To help drive this point home, consider how the Washington Post reported the tone of deliberations between monetary officials on Capitol Hill on Thursday night – Sept. 18th,
Congressional leaders gave bipartisan support to the administration's efforts after a meeting last night with Treasury Secretary Henry M. Paulson Jr. and Federal Reserve Chairman Ben S. Bernanke
Paulson and Bernanke presented a "chilling" picture of the state of the financial system, according to a participant in the meeting who spoke on condition of anonymity. Lawmakers were told that the consequences would be grave if they failed to pass legislation by the end of next week. Sen. Harry Reid (D-Nev.) and Rep. Nancy Pelosi (D-Calif.) committed to meeting that deadline.
So it really should come as no surprise that, as the text of Messer’s Paulson and Bernake’s latest “bailout plan” emerged this past weekend, it included such “ripe” stanzas as,
"Treasury will have authority to issue up to 0 billion of Treasury securities to finance the purchase of troubled assets. Authority to Purchase.--The Secretary is authorized to purchase, and to make and fund commitments to purchase, on such terms and conditions as determined by the Secretary, mortgage-related assets from any financial institution having its headquarters in the United States."
and,
“Treasury's actions may also not be reviewed by any court of law or any administrative agency.”
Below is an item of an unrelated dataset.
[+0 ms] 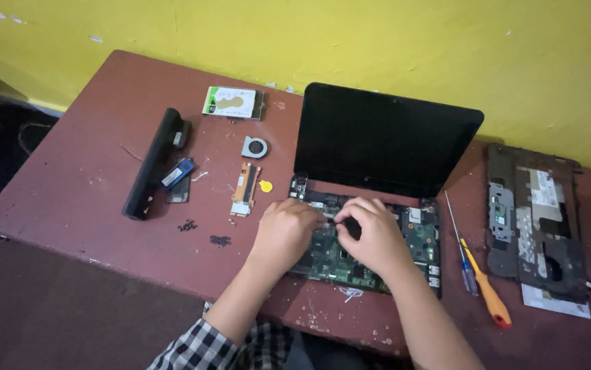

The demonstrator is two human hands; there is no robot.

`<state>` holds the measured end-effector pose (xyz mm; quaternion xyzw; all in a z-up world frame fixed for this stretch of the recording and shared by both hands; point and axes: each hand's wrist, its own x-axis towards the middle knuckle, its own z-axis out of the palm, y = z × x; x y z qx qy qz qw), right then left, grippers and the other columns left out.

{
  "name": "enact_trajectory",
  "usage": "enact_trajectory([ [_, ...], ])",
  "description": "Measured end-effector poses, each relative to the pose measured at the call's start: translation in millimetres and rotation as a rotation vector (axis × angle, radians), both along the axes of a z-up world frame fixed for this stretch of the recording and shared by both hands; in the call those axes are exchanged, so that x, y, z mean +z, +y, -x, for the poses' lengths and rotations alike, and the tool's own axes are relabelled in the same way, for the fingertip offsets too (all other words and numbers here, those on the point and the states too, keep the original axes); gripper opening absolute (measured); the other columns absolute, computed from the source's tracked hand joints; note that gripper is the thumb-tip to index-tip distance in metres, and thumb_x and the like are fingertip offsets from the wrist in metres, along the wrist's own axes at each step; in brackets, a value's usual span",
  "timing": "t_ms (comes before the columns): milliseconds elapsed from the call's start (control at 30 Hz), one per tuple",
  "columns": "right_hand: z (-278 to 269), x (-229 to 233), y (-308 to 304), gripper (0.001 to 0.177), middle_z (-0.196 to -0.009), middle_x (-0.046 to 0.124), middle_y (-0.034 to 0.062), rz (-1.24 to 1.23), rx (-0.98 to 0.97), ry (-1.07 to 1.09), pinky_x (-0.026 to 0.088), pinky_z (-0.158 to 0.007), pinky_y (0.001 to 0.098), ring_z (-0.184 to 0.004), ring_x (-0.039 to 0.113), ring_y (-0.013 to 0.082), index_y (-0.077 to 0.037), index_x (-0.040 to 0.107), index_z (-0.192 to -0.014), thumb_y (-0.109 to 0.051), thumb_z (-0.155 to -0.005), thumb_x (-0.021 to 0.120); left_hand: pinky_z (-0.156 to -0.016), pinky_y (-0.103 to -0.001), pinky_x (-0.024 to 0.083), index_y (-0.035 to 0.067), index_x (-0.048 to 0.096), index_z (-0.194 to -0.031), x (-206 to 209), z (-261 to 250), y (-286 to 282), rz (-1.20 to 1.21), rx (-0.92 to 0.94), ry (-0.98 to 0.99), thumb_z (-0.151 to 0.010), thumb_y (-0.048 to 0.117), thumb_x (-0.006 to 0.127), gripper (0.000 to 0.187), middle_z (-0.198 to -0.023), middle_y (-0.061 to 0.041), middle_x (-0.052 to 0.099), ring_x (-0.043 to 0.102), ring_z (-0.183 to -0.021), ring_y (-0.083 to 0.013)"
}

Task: Connecting ribbon cables and securing components with a screwdriver during laptop repair.

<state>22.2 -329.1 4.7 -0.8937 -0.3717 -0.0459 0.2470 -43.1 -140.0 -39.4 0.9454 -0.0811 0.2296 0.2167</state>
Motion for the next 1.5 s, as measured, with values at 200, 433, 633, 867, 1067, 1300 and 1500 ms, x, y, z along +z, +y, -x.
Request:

It would now appear that we’ve come full-circle; the duopoly of the Fed / Treasury who have led us into the abyss are now being granted a blank check with no recourse available to anyone. The money changers are now writing their own laws, so it’s all going to be legal [or tolerated, perhaps?] too – at least for now – in America.
Given that the fiat U.S. Dollar is the world’s reserve currency, the flagship brand of the global Central Banking Cabal, it is now likely that real “undisclosed” struggle we are all really facing is, perhaps, the global collapse of fiat currency.
Goldman Sachs and Morgan Stanley have been granted banking charters and drinks will be served promptly on the stern of the Titanic.
Let the music play:
Today’s Market
Overseas equity markets began the week on a positive note with Japan’s Nikkei Index gaining 169 points to 12,090. North American markets, on the other hand, fell hard. The DOW gave up 373.20 points to 11,015.20, the NASDAQ dropped 94.92 to 2,178.98 and the S & P lost 48 to 1,207.10. NYMEX crude oil futures added 15.45 to close at 120.00 per barrel.
On foreign exchange markets the U.S. Dollar Index was rocked for 1.52 to close at 76.06.
In the interest rate complex, yields soared with the benchmark 5 yr. bond ending the day at 3.01% while the 10 yr. government bond finished the day at 3.81%.
Precious metals were up strongly with COMEX gold futures adding 32.40 to 905.20 per ounce while COMEX silver futures gained .93 to 13.58 per ounce. The XAU Index gained 10.25 to 149.64 and the HUI added 30.39 to 354.13.
No scheduled economic news releases of note are due tomorrow, so I extend warm wishes and a pleasant fall evening to you all!